My primary school text book (published 1945) was Henry Sticker's "How to calculate quickly". You can still get a reissue on Amazon for under 5 Euros under ISBN 0-486-20295-X :-)

Slash said...

While working at various retail establishments during my youth, I used cash registers that were essentially big adding machines with a drawer. The cashier had to enter each number and hit an oversized entry key. There was a separate entry key for the sales tax that the cashier would use after looking up the taxable total on a chart that was attached to the register with cellophane tape. If you were good at multiplication in your head, you could figure the tax much more quickly - but the customer liked to see you use the chart.

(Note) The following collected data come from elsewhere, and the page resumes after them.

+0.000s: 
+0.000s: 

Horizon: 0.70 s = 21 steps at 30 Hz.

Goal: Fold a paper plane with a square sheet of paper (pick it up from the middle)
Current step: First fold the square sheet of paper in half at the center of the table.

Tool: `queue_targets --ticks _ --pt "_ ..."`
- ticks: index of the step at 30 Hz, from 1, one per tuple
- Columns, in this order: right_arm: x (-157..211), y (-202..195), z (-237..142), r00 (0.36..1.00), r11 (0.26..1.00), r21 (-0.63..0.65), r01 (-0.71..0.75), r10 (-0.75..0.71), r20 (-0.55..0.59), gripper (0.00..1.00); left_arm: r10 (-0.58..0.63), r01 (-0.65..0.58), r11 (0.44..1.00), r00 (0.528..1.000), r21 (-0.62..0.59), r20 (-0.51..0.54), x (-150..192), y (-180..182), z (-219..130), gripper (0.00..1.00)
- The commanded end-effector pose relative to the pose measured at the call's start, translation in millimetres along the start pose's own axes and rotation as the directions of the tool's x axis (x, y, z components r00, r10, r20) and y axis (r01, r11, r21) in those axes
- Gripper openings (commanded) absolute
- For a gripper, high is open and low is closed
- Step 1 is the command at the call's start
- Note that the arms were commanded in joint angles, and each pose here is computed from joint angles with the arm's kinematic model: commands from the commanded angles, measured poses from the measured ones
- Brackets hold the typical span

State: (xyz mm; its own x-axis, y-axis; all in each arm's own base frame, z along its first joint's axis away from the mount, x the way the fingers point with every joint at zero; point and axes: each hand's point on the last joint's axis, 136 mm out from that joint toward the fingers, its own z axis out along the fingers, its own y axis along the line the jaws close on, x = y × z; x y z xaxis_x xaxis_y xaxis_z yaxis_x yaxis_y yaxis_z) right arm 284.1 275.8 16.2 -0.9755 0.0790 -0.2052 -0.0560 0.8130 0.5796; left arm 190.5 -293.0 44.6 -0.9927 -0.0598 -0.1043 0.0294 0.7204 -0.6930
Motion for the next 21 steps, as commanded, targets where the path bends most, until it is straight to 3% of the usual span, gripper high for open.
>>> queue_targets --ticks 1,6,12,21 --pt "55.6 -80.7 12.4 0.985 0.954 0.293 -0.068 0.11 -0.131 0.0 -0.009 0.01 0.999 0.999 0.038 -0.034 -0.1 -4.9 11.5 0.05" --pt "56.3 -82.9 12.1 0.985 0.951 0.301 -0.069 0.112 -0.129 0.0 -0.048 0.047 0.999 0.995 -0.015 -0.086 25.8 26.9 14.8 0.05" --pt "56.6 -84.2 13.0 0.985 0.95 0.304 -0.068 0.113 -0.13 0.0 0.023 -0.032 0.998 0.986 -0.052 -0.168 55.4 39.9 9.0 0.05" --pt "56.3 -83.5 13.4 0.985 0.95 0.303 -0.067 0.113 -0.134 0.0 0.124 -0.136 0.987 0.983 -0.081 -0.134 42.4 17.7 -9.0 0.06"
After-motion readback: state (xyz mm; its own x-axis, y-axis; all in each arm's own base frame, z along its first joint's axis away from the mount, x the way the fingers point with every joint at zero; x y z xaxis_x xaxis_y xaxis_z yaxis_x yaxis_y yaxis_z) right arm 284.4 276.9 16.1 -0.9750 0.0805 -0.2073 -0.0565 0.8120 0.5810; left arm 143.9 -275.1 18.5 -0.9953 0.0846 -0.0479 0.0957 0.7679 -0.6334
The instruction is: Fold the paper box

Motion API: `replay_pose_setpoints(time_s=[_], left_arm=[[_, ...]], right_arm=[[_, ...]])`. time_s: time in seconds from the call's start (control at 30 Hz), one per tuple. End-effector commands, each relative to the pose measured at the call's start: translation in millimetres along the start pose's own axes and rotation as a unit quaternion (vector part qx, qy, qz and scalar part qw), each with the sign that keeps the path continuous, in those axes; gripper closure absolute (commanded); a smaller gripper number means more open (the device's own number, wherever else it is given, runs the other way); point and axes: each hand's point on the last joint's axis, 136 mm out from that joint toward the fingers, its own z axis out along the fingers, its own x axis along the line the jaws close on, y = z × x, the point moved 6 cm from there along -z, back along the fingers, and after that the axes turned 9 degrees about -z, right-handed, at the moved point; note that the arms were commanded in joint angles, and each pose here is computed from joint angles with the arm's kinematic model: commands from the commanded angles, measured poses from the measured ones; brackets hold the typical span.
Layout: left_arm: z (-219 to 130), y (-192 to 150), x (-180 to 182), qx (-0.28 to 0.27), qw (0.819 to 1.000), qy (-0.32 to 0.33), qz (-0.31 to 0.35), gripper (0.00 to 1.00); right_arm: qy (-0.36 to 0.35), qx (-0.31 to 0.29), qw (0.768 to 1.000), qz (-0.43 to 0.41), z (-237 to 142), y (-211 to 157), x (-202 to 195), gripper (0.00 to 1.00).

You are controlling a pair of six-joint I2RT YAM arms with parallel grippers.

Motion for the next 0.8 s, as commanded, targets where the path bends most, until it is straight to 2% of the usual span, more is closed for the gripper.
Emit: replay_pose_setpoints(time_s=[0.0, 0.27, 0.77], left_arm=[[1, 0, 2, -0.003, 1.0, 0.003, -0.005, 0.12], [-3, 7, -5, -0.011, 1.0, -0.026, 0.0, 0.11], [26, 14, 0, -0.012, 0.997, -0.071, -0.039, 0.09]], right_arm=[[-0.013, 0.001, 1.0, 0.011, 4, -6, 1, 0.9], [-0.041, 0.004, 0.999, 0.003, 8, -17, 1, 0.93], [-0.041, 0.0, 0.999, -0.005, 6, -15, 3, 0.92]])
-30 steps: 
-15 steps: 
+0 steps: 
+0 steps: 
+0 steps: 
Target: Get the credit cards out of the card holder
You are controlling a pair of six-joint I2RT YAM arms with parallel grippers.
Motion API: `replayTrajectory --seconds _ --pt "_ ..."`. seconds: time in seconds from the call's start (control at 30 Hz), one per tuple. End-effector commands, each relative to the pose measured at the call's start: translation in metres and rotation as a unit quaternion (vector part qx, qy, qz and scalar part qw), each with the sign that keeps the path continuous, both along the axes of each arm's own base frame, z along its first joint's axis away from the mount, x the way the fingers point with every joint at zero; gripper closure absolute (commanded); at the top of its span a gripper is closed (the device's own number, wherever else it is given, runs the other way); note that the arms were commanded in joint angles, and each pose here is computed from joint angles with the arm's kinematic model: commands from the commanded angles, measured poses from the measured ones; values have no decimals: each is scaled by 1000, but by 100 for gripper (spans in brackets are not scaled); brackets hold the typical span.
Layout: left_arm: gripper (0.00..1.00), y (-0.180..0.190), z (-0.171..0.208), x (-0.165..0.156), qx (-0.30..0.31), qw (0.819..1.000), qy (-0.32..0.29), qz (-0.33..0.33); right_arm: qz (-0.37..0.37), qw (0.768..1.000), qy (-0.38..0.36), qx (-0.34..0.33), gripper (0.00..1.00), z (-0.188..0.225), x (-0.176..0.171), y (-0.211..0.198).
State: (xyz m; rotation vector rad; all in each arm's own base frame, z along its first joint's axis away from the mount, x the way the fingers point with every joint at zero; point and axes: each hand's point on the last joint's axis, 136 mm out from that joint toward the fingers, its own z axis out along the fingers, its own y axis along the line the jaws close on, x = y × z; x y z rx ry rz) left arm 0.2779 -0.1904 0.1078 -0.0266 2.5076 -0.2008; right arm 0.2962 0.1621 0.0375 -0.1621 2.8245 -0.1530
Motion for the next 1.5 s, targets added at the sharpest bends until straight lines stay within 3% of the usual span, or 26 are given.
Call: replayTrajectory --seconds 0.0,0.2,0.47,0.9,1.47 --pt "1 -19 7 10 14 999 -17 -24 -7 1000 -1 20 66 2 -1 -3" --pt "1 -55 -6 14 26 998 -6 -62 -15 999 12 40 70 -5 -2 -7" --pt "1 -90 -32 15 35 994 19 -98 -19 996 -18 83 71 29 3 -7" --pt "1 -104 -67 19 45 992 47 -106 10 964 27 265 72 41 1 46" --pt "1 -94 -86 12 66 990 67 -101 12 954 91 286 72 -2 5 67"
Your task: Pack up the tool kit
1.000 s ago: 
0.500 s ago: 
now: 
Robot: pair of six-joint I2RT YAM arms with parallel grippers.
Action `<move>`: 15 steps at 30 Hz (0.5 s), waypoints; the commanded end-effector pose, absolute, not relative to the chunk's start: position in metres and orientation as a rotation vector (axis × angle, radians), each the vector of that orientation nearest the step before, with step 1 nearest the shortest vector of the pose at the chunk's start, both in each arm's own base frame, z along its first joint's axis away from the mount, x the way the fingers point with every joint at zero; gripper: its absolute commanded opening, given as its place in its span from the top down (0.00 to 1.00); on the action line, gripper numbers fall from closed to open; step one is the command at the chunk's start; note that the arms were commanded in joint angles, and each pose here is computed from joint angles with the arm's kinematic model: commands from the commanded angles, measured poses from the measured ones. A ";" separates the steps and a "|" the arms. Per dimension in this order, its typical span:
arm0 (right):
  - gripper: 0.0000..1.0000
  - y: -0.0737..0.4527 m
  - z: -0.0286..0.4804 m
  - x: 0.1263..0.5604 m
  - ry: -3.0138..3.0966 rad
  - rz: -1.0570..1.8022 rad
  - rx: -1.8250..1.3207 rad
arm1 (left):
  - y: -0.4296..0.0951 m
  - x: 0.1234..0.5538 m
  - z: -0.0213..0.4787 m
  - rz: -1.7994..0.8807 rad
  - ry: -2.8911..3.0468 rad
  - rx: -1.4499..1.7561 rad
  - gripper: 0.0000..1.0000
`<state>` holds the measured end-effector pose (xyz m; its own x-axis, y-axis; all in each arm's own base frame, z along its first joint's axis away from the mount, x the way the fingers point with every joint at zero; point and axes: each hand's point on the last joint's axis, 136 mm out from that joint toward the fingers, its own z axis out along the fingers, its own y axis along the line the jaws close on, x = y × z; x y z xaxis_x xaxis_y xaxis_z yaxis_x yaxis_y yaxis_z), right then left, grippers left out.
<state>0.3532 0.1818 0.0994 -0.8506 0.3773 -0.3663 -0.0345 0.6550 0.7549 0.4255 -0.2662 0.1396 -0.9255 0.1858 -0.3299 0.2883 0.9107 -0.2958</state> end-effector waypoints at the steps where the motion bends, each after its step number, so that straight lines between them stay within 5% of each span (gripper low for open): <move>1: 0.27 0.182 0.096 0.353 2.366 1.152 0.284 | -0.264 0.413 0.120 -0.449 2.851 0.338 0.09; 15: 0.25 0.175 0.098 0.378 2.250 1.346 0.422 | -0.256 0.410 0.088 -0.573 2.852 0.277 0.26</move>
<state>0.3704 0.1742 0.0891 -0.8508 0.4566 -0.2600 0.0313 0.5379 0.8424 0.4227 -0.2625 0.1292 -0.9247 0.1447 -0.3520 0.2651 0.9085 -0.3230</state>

Imagine, the drugstore cashier had to have the presence of mind and training to separate the taxable items from the non-taxable, enter the taxable items first (calling out the price as each item was processed), get a subtotal, calculate sales tax and enter the value, ring up the rest of the purchase and produce a total, take the money, count back the change, and bag up the items. All of this with a smile and a thank you; and your drawer better balance at the end of your shift!

Oh, yes, I remember the Pickett slide rules. The one I learned on was a K & E (Kuffel and Esser). I was given my first electronic calculator by my dad when I was a freshman in college. It was made by National Semiconductor and utilized Reverse Polish Logic. No one ever wanted to borrow it!